● DATA EXTRACTS

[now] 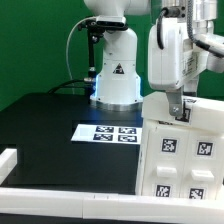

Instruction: Assemble cabinet

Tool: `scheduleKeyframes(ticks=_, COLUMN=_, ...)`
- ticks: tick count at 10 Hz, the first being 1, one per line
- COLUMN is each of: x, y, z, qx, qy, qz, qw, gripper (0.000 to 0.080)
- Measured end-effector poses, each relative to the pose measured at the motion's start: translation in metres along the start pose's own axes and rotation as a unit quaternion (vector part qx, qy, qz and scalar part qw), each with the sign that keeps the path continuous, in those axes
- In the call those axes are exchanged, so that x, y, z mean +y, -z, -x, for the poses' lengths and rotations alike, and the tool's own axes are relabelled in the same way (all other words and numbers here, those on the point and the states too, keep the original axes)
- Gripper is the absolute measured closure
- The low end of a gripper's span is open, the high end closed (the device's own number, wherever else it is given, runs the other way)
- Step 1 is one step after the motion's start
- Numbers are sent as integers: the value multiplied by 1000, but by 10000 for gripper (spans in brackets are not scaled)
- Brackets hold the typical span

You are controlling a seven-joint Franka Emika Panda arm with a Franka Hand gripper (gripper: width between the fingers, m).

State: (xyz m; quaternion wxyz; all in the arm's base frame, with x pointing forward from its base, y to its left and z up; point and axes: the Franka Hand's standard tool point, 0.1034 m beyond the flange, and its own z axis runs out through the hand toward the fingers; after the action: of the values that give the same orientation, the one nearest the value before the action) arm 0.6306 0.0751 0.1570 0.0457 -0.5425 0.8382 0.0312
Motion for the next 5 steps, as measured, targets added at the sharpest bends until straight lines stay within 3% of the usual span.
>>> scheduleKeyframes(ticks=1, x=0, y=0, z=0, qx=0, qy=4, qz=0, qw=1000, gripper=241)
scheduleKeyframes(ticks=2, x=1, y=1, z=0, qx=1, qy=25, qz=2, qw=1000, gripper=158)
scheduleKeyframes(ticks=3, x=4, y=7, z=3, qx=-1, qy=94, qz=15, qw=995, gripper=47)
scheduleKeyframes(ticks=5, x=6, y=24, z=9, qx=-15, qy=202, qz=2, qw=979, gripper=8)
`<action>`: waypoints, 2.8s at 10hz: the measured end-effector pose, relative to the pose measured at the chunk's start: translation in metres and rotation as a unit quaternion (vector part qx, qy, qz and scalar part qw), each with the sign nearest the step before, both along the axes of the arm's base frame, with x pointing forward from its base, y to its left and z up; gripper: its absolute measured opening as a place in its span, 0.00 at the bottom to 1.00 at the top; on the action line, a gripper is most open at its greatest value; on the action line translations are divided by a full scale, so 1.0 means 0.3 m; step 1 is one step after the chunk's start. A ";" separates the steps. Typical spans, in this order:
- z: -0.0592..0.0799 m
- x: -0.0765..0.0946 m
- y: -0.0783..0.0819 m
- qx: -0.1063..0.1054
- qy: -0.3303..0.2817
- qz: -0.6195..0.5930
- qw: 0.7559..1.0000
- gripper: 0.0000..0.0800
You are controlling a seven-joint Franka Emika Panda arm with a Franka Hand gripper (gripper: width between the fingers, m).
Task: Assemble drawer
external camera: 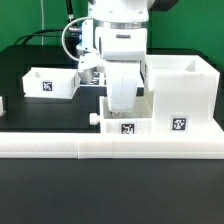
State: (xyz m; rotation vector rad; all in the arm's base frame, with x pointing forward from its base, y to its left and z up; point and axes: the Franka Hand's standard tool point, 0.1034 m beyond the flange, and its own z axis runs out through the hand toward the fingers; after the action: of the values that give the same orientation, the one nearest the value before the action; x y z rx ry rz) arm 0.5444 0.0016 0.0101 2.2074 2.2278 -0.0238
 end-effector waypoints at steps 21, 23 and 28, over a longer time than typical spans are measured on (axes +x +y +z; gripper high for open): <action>0.171 0.038 -0.080 -0.014 0.015 -0.041 0.999 0.81; 0.173 0.027 -0.155 -0.015 0.020 -0.028 0.999 0.81; 0.136 0.015 -0.237 0.024 0.027 0.006 0.999 0.81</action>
Offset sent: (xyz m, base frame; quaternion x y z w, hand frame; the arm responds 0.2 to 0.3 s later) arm 0.0000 0.0000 0.0000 0.0000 0.0000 0.0000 1.0000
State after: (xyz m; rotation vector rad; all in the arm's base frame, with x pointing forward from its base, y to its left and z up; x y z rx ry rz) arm 0.5488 -0.0695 0.0509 2.2437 2.2938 -0.0314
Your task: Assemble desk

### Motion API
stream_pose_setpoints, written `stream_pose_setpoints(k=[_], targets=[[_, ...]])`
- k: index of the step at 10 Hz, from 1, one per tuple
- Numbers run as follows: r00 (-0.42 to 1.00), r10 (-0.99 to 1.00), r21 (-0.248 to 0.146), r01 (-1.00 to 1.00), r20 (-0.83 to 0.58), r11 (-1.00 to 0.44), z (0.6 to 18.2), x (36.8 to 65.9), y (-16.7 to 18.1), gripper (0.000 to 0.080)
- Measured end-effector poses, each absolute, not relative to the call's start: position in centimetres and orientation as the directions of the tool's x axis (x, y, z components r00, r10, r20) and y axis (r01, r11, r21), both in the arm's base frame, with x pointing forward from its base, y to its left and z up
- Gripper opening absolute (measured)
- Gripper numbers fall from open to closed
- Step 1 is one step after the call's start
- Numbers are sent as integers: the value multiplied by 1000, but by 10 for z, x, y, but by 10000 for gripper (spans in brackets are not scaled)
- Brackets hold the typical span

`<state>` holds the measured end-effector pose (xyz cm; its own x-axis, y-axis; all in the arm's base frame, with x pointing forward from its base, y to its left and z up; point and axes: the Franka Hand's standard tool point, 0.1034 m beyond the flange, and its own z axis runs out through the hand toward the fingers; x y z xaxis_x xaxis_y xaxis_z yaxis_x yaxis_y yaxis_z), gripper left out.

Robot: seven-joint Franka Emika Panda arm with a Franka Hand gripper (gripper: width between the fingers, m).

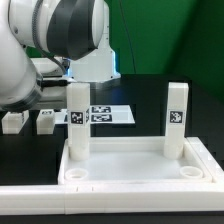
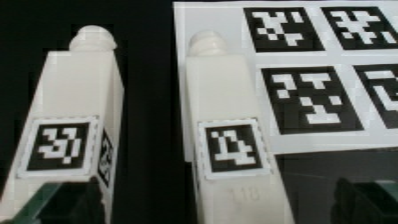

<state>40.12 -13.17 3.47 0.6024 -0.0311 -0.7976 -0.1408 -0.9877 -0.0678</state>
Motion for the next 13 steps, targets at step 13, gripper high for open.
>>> stream_pose_setpoints(k=[13], targets=[[557,-42,-46,-143,-830,-989,11,387,-122,644]])
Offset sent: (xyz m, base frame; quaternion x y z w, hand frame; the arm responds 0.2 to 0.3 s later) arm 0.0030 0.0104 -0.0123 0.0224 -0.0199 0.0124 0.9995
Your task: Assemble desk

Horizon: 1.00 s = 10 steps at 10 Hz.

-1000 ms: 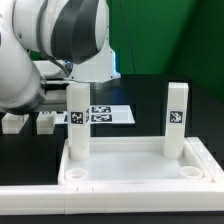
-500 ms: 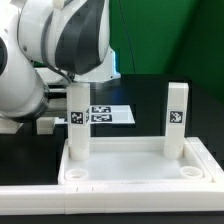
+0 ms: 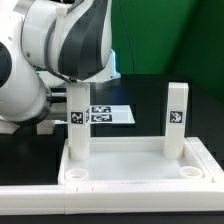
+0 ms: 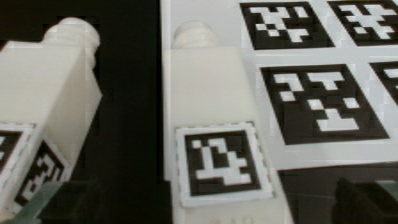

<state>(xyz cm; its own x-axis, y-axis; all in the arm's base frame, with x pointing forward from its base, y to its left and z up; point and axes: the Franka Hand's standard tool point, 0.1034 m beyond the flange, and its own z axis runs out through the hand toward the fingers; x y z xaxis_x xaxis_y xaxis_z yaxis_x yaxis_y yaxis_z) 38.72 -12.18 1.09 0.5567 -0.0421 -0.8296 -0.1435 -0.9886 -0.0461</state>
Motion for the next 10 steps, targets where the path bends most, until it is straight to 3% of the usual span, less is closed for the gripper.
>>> stream_pose_setpoints(k=[1,3,10], targets=[[557,-42,-46,-144,-830,-989,11,387,-122,644],[557,-42,-46,-143,-830,-989,11,387,-122,294],[557,-43,-46,-144,-830,-989,11,387,-122,287]])
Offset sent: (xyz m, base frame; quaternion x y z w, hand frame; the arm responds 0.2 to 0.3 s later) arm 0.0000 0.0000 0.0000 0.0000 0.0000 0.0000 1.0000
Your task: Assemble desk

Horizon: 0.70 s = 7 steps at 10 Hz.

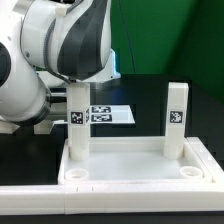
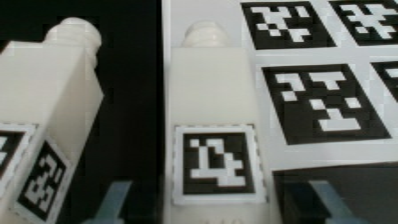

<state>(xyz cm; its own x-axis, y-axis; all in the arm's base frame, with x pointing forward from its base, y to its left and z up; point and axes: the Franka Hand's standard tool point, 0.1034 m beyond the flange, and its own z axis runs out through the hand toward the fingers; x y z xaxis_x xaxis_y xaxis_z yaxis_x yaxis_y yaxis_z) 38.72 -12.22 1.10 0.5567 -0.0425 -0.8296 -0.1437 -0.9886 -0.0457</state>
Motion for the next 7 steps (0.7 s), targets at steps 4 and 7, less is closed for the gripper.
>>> stream_pose_setpoints(k=[4,7], targets=[[614,-13,-93,-141,-789,-986,78,405,-108,288],[709,-26,-106,-141,-704,-984,143,412,-75,288]])
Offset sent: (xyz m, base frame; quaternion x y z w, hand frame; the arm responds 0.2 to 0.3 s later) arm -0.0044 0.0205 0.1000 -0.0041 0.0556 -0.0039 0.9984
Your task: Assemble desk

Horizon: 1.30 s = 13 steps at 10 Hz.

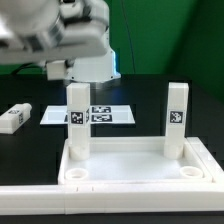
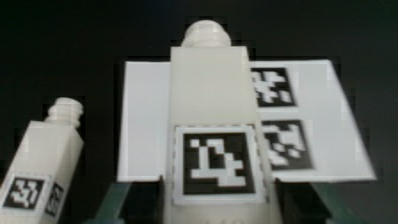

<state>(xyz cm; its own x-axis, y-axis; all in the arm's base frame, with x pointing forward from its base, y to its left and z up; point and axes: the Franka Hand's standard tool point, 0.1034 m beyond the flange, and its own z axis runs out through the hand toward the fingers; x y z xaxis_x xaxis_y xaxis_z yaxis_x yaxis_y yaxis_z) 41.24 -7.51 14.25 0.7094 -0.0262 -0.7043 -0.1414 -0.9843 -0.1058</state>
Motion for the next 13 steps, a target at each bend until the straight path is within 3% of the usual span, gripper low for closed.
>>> stream_pose_setpoints(k=[1,3,7,9,11,13], targets=[[762,-76,-79,-165,-643,-983,162,422,-52,289],[832,-77,-69,-137,-549,-988,179,442,-29,289],[950,-100,-88,-131,-295,-988,177,455,-28,289],[974,-117,-62,-132,-195,-989,184,494,-10,290],[994,-106,-45,-108,-37,-993,199,527,-21,290],[991,-104,-42,-100,85,-994,200,532,-22,290]])
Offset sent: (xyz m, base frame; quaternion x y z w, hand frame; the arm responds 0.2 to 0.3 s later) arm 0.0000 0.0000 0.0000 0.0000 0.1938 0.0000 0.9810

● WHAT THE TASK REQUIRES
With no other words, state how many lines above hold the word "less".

● ANSWER AREA
2